(Collection entries)
------------------------

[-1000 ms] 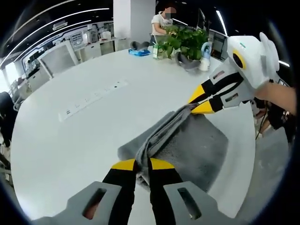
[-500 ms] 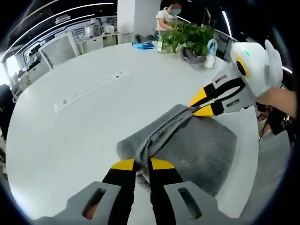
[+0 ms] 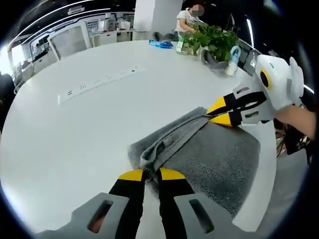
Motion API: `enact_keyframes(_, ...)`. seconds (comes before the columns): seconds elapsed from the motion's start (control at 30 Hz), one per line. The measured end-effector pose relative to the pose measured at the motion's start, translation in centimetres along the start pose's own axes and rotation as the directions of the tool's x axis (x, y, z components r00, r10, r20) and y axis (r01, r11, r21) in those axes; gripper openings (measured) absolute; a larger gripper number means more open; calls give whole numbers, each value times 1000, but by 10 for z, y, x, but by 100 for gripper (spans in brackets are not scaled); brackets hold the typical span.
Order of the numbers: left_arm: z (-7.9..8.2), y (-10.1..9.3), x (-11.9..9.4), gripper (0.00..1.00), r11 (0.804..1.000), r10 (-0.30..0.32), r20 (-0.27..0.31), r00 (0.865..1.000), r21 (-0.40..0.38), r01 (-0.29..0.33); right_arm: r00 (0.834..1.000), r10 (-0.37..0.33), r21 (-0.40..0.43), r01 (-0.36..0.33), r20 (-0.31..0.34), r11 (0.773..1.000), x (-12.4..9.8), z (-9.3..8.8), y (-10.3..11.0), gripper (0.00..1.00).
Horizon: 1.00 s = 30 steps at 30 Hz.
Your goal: Fold the towel on the table until its edges align and the towel forms a compact rectangular stack.
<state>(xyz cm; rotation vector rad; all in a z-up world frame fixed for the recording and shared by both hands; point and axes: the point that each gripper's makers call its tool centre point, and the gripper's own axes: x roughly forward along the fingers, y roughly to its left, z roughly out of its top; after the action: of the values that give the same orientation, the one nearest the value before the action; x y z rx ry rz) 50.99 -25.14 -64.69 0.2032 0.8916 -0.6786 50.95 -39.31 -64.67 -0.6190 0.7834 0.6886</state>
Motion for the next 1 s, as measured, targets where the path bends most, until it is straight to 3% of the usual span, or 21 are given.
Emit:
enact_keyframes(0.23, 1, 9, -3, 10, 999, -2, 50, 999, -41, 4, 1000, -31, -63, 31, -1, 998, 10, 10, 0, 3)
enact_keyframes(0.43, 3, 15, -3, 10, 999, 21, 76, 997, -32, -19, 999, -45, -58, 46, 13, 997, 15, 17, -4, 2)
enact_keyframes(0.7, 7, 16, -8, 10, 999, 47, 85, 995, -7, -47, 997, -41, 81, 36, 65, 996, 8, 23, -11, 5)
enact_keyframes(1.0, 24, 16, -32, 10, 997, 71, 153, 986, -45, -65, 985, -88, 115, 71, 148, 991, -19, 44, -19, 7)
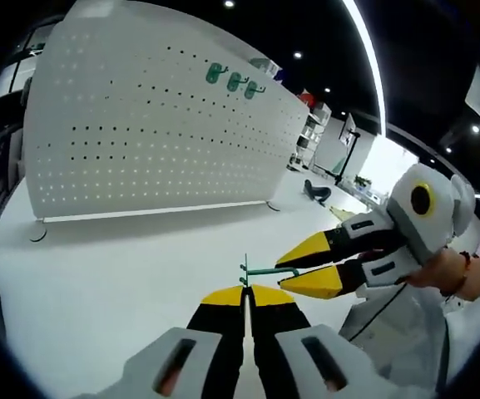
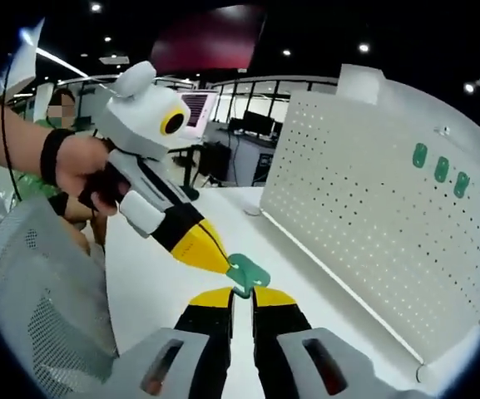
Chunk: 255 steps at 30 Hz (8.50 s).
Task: Insert the hook assembly into the mounting plate slot until the hook locks in place.
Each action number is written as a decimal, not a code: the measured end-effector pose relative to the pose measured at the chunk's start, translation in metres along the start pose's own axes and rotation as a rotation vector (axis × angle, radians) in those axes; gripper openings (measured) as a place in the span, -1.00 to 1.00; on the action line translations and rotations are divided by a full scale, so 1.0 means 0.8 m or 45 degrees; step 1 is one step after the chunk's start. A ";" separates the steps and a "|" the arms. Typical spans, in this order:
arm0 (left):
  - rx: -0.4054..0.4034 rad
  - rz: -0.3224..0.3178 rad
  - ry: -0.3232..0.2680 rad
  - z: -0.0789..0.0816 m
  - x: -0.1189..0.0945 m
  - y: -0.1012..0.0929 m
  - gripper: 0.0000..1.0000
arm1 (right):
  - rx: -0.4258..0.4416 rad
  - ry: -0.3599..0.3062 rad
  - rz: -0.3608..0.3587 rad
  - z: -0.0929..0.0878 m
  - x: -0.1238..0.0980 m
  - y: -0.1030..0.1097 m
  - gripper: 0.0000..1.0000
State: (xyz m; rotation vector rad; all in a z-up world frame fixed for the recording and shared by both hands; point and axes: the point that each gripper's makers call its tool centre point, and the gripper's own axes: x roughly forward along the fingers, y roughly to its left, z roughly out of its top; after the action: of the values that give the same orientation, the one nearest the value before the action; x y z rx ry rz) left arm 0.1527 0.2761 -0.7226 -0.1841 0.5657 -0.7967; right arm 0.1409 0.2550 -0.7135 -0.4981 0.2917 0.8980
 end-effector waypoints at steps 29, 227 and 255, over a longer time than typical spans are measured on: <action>-0.068 -0.089 0.115 -0.015 -0.003 -0.021 -0.97 | -0.310 0.122 0.005 -0.015 0.000 0.015 -0.97; 0.379 0.011 -0.356 0.026 -0.097 -0.003 0.70 | 0.662 -0.372 -0.871 0.186 0.036 -0.314 -0.98; 0.383 0.024 -0.345 0.026 -0.106 0.004 0.69 | 0.685 -0.354 -0.909 0.200 0.064 -0.343 -0.98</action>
State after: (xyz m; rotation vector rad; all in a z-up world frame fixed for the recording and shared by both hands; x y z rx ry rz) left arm 0.1183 0.3382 -0.6716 -0.0081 0.1877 -0.8126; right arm 0.3977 0.2307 -0.5212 0.0421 0.0761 0.1630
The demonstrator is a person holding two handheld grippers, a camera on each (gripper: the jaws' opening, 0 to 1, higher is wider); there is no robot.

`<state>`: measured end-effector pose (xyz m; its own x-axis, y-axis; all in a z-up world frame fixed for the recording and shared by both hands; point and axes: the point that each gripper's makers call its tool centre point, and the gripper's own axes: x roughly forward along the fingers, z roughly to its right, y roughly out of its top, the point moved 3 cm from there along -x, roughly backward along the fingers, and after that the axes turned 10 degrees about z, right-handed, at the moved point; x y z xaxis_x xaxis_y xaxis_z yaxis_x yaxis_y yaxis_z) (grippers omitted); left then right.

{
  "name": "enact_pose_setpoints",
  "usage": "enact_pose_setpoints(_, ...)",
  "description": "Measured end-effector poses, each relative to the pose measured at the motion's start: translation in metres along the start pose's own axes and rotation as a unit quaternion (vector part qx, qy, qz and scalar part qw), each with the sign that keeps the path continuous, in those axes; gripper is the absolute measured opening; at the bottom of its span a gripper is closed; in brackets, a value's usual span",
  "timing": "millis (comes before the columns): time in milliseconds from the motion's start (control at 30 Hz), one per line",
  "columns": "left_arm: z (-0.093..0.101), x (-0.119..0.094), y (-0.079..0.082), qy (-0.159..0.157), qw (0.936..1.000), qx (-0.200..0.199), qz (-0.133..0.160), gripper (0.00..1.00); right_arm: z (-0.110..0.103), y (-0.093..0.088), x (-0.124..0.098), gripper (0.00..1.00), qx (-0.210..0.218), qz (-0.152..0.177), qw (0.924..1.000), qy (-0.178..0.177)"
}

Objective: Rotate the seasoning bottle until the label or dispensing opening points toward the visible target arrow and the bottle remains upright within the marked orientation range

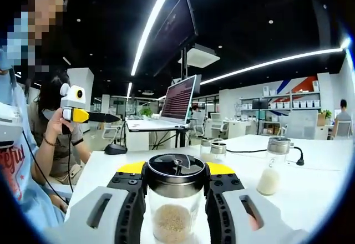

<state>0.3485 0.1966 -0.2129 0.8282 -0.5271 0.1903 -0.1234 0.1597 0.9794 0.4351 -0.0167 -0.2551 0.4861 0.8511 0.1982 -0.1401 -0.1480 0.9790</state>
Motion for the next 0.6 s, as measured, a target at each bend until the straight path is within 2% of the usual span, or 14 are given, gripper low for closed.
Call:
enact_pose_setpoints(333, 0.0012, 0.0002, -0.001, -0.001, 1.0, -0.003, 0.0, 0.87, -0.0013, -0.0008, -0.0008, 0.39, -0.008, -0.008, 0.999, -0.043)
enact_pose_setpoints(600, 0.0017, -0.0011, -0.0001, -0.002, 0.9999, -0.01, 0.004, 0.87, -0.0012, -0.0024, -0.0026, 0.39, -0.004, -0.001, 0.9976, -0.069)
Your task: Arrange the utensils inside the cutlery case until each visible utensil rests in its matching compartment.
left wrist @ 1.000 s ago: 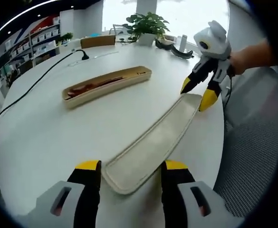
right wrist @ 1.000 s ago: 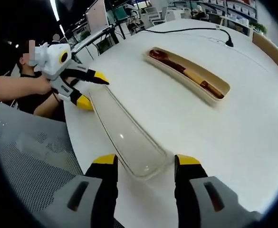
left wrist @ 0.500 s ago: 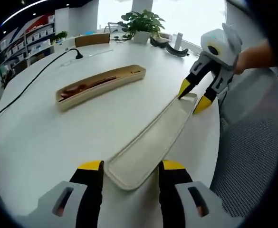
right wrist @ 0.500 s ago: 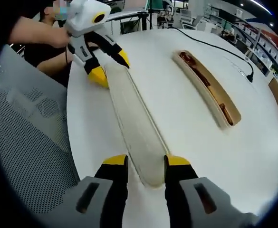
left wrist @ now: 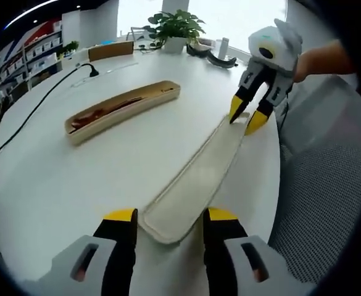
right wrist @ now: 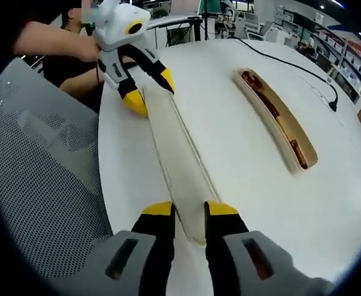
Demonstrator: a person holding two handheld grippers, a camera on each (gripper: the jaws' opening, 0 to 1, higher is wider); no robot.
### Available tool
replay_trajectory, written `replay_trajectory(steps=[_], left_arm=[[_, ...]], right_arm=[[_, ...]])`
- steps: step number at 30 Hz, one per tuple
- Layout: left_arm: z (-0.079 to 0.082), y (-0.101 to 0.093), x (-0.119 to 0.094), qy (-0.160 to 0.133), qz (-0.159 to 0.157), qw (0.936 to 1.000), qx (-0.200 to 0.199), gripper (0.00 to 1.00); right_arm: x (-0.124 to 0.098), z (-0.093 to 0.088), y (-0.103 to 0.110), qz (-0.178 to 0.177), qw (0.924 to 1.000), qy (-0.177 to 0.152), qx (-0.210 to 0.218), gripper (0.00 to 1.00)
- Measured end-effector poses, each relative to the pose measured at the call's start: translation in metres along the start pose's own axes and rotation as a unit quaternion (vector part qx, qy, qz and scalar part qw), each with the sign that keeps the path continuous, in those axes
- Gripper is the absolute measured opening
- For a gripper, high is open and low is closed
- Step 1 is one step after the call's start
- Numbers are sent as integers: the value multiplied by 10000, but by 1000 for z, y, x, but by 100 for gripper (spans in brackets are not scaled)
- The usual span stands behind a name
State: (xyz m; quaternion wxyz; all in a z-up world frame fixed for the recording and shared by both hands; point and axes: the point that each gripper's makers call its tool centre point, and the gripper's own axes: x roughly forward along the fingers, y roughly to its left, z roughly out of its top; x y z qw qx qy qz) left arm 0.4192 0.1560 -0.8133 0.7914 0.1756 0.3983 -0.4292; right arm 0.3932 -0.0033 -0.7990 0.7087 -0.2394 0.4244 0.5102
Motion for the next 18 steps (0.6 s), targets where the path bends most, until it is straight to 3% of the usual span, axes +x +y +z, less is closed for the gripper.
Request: replay_trajectory(steps=[4,9,11,13,14,16,18], left_arm=[[-1,-1,0,-5,-26,10000,92,38],[-4,-4,-2,118,-76,9995,293,25],[-3,-5,-2,89,-81,9994,324,27],[4,-2,-4,-104,104,9975,685,33],[5,1,-5,-109,219,9965,799,39],[11,-2,-6,-222,244,9947,972,52],[14,-9,-6,-216,120,9909,1320,47]], right_arm=[[-5,4,8,285,9994,-58,163,9],[-9,4,18,453,9988,56,173,5],[-9,5,21,429,9991,-28,-68,5],[-9,5,22,441,9990,-52,-22,4],[-10,6,27,599,9980,-87,205,4],[-12,6,27,672,9975,-110,187,3],[-14,6,27,772,9968,-80,203,1]])
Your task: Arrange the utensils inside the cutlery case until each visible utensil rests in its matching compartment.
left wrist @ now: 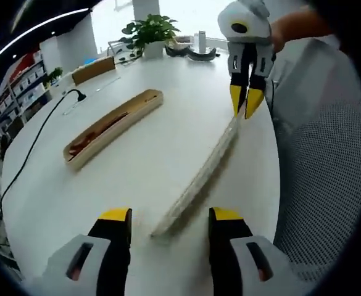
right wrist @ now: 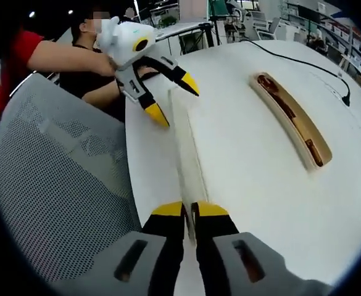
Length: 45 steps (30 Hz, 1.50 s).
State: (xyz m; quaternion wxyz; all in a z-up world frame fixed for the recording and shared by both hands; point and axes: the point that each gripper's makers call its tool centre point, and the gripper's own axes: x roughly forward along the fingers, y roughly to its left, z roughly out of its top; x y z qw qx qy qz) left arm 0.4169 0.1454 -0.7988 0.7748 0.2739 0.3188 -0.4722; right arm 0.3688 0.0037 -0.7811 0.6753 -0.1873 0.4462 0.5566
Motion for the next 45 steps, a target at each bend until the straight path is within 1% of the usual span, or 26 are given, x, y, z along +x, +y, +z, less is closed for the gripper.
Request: replay_trajectory(steps=[3,6,11,13,15,16,17,18,20,23,26,27,28,29,30,31,32,33,34,36,37,38,40,42,43,45], left_arm=[[-2,0,2,268,141,9974,652,47],[3,-1,5,254,197,9945,995,50],[15,-5,9,196,293,9894,1411,57],[19,-8,9,140,288,9882,1499,57],[20,-11,9,152,296,9860,1636,58],[19,-13,9,141,278,9856,1664,58],[19,-13,9,143,296,9853,1677,59],[19,-12,9,143,326,9849,1697,60],[20,-12,8,110,367,9852,1672,62],[21,-14,8,63,377,9864,1598,65],[21,-15,6,61,449,9830,1777,68],[21,-16,5,32,449,9827,1795,68],[22,-16,3,17,465,9822,1819,68],[23,-16,1,-21,511,9814,1852,68],[24,-15,0,-25,559,9804,1889,68],[23,-15,-1,-44,575,9809,1859,68],[24,-17,-3,-102,582,9816,1816,68],[23,-19,-4,-117,580,9812,1836,68],[24,-21,-5,-130,583,9807,1859,68],[26,-29,-6,-200,485,9788,1980,67],[27,-31,-6,-204,488,9764,2093,66],[31,-33,-8,-231,546,9716,2289,66],[31,-37,-11,-253,581,9714,2286,63],[33,-39,-14,-281,572,9715,2284,53],[34,-39,-14,-280,586,9713,2287,47],[32,-38,-13,-242,605,9702,2334,46]], right_arm=[[0,-2,2,105,9998,117,-91,1],[-1,0,2,102,9991,136,-392,0],[2,4,10,421,9989,136,177,0],[0,7,10,496,9984,174,218,0],[-6,12,18,774,9955,317,455,0],[-13,14,23,1026,9925,481,449,0],[-17,14,25,1111,9902,669,511,0],[-20,18,21,1024,9907,757,475,0],[-24,28,18,958,9928,618,372,0],[-30,34,22,1191,9901,635,393,0],[-40,32,38,1638,9798,884,727,0],[-40,34,35,1632,9805,854,685,0],[-45,33,41,1763,9741,998,1003,0],[-51,38,48,2073,9631,1006,1393,0],[-50,43,45,2091,9660,828,1275,0],[-53,44,43,2095,9670,778,1225,0],[-60,47,51,2391,9550,815,1558,0],[-62,51,52,2509,9521,703,1602,0],[-62,50,49,2475,9538,685,1558,0],[-64,53,48,2574,9472,677,1789,0],[-65,52,46,2551,9469,666,1840,0],[-65,53,46,2568,9421,643,2057,0],[-68,55,47,2721,9340,545,2251,0],[-67,51,46,2769,9290,558,2391,0],[-68,51,48,2829,9231,576,2540,0],[-67,50,46,2888,9117,516,2875,0]])
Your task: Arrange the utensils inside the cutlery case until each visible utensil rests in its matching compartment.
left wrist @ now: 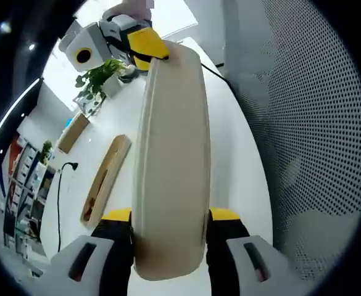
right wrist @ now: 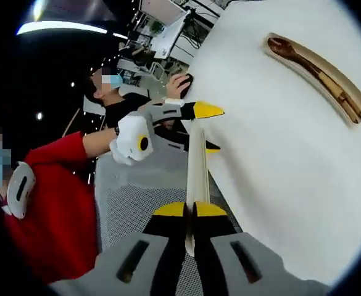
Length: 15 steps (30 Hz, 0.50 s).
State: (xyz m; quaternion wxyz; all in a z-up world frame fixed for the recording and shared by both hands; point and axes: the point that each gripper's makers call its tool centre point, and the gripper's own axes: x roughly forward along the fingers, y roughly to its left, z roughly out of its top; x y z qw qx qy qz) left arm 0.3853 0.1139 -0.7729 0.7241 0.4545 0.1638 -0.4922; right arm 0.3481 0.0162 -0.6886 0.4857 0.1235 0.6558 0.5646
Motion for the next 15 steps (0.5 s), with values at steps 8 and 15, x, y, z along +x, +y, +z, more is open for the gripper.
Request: replay_trajectory(steps=[8,15], left_arm=[[-1,-1,1,15,-45,9999,105,46],[1,-4,-3,-51,-575,9977,-344,45]], right_arm=[[0,-1,-2,397,9972,-414,484,0],[-10,23,-8,121,9897,-1390,315,2]])
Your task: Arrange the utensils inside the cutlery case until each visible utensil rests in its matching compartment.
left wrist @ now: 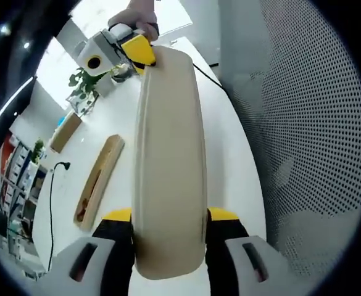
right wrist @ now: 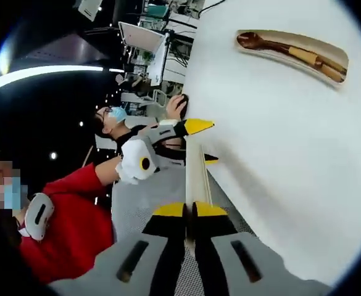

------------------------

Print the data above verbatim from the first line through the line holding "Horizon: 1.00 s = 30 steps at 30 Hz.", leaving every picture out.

[-1000 ms] 
[-500 ms] 
[+0 ms] 
Motion API: `enact_keyframes(_, ...)`. seconds (comes before the columns): seconds elapsed from the motion's start (control at 30 Hz), one per line. The measured end-effector pose relative to the pose measured at the motion's start, translation in centimetres along the start pose's own axes and rotation as the directions of the tool's x axis (x, y, z components r00, r10, r20) and y axis (r01, r11, r21) in those axes; gripper openings (measured) absolute; a larger gripper number means more open; calls give whole numbers, each value times 1000, but by 10 for z, y, x, but by 100 for gripper (spans in brackets are not scaled); brackets hold the typical span.
Order of the numbers: left_arm: z (-7.9..8.2), y (-10.1..9.3), x (-11.9..9.4), gripper (0.00..1.00), r11 (0.804..1.000), r10 (-0.30..0.32), r20 (-0.27..0.31), r00 (0.865..1.000), r21 (-0.40..0.38), r01 (-0.29..0.33); right_arm: r00 (0.834..1.000), r10 (-0.37..0.33), r21 (-0.40..0.43), r01 (-0.36..0.33), r20 (-0.31..0.34), r11 (0.773..1.000), x (-12.4..9.8), z (-9.3..8.8), y (-10.3..11.0), gripper (0.00..1.00).
Horizon: 1.00 s = 30 steps at 30 Hz.

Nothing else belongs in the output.